═══ Data extract

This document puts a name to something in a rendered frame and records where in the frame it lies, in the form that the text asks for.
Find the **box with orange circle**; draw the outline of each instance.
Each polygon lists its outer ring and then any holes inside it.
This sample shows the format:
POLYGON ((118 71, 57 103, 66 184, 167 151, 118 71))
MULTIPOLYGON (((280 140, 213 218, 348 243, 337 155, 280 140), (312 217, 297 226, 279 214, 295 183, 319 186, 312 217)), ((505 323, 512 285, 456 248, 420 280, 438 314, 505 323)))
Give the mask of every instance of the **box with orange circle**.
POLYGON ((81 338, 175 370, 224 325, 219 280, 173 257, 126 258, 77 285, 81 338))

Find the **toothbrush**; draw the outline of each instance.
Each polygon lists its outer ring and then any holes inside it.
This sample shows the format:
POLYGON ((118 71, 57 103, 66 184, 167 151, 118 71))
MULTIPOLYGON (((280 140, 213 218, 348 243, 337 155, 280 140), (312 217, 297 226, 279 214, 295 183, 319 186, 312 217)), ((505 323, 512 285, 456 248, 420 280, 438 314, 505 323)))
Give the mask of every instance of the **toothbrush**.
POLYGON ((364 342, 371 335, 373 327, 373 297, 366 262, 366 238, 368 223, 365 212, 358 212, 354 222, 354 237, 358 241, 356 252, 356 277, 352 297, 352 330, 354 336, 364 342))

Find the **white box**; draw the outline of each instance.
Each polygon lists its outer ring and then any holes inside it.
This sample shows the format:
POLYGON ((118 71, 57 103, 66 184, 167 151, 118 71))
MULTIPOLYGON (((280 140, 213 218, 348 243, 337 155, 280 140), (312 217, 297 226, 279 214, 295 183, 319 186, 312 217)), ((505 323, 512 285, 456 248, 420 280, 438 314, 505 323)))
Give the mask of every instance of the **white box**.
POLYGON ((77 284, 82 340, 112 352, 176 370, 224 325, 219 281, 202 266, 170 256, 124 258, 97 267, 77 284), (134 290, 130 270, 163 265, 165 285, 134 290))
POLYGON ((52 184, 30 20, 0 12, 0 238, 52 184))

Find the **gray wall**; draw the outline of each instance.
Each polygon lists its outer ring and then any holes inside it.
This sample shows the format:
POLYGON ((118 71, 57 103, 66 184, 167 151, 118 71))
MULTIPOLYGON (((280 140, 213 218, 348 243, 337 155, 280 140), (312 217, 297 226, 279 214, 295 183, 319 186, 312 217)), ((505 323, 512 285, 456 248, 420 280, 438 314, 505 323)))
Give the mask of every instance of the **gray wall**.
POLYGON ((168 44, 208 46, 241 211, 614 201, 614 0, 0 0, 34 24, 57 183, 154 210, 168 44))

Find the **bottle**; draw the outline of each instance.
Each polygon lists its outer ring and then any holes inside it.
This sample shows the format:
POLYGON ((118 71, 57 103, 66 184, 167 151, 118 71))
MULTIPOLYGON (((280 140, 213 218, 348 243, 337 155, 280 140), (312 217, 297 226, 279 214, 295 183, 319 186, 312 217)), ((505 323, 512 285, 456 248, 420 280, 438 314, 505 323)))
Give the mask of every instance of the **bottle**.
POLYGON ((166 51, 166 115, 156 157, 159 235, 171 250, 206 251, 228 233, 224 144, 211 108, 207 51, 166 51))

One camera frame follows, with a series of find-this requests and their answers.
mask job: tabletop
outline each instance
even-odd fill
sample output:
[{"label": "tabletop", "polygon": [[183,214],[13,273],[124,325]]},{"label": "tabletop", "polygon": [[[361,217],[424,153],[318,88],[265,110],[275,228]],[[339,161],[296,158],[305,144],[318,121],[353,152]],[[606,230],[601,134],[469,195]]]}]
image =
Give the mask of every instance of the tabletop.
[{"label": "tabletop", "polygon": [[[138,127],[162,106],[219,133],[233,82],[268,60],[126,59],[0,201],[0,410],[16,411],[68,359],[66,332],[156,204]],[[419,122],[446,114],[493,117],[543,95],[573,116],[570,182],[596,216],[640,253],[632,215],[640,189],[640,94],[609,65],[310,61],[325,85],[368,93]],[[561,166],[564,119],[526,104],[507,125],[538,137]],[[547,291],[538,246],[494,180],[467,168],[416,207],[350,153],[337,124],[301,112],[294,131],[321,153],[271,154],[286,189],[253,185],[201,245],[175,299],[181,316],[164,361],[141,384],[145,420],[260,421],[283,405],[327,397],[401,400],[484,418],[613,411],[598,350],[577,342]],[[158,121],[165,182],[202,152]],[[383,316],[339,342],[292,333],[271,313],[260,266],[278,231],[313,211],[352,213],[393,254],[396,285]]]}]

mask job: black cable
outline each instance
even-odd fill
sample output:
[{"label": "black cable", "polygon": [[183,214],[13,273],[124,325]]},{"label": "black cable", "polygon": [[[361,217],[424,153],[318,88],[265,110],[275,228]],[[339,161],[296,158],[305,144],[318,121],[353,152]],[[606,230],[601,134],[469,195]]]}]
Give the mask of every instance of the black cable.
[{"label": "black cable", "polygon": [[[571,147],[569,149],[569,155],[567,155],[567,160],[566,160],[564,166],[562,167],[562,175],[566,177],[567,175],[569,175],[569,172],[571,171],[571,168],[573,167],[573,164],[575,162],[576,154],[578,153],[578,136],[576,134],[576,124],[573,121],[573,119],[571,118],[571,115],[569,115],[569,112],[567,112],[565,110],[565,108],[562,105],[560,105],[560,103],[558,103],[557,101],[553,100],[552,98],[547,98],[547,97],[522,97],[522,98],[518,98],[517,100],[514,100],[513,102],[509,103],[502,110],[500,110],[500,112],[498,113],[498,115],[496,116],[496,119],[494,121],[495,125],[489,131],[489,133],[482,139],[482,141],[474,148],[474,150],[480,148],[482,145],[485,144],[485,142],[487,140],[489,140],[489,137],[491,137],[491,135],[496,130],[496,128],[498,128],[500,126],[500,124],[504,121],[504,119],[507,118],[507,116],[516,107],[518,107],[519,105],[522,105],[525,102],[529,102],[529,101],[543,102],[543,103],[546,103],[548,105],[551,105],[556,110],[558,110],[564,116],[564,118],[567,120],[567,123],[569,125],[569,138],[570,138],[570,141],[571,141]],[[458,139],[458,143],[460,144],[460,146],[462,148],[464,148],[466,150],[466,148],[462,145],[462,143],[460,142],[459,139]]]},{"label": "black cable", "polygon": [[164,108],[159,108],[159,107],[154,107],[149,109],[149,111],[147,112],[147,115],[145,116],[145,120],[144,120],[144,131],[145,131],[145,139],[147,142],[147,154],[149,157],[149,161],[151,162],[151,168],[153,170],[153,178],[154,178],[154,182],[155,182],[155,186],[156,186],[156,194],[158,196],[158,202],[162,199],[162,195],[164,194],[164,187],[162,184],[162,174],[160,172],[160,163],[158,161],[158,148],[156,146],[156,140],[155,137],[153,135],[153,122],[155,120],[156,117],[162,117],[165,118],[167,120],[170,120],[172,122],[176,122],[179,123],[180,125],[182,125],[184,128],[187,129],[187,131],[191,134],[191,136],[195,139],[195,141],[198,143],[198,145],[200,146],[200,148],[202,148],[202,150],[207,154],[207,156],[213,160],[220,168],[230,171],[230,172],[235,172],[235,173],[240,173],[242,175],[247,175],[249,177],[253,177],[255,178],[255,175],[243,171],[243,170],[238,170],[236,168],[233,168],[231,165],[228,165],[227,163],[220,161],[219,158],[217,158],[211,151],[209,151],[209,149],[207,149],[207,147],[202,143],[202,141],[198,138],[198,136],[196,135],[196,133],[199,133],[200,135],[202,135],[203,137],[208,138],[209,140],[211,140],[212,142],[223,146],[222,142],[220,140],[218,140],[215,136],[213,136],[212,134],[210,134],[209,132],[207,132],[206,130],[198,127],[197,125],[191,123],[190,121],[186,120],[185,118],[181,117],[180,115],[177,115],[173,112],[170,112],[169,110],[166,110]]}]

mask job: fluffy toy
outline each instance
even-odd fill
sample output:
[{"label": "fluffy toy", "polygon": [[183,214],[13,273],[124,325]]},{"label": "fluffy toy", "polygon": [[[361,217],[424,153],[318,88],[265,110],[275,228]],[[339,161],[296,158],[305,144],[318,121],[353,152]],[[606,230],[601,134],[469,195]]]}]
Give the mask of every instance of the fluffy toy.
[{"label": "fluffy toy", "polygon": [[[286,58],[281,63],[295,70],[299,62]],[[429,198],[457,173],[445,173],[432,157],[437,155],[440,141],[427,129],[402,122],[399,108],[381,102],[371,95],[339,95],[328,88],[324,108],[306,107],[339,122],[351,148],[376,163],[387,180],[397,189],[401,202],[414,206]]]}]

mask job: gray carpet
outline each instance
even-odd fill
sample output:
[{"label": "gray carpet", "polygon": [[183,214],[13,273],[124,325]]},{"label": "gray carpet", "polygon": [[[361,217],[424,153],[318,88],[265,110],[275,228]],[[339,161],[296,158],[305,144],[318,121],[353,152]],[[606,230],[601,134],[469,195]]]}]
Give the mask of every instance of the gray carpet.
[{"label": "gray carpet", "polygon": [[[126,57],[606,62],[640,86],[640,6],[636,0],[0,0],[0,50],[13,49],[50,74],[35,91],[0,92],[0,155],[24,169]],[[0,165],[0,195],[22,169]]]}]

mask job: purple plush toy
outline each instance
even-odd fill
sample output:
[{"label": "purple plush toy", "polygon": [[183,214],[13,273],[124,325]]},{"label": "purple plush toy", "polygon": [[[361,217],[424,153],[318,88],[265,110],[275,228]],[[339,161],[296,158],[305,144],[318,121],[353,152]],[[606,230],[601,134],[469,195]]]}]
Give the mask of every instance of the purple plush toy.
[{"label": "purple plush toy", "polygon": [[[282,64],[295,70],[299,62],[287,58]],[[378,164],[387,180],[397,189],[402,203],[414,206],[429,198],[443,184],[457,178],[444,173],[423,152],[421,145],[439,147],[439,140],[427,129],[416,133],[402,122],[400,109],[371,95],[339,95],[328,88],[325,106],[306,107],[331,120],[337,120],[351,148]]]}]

══════

* **Work item**: Set down the lines from the one with "mask job: purple plush toy" through the end of the data above. Keep each exactly as written and add no other line.

* **Solved problem**:
mask job: purple plush toy
outline each instance
even-odd fill
sample output:
[{"label": "purple plush toy", "polygon": [[183,214],[13,273],[124,325]]},{"label": "purple plush toy", "polygon": [[[361,217],[424,153],[318,88],[265,110],[275,228]],[[339,161],[296,158],[305,144],[318,121],[353,152]],[[606,230],[601,134],[469,195]]]}]
Give the mask of every instance of the purple plush toy.
[{"label": "purple plush toy", "polygon": [[[282,64],[295,70],[299,62],[287,58]],[[378,164],[387,180],[397,189],[402,203],[414,206],[429,198],[443,184],[457,178],[444,173],[423,152],[421,145],[439,147],[439,140],[427,129],[416,133],[402,122],[400,109],[371,95],[339,95],[328,88],[325,106],[306,107],[331,120],[337,120],[351,148]]]}]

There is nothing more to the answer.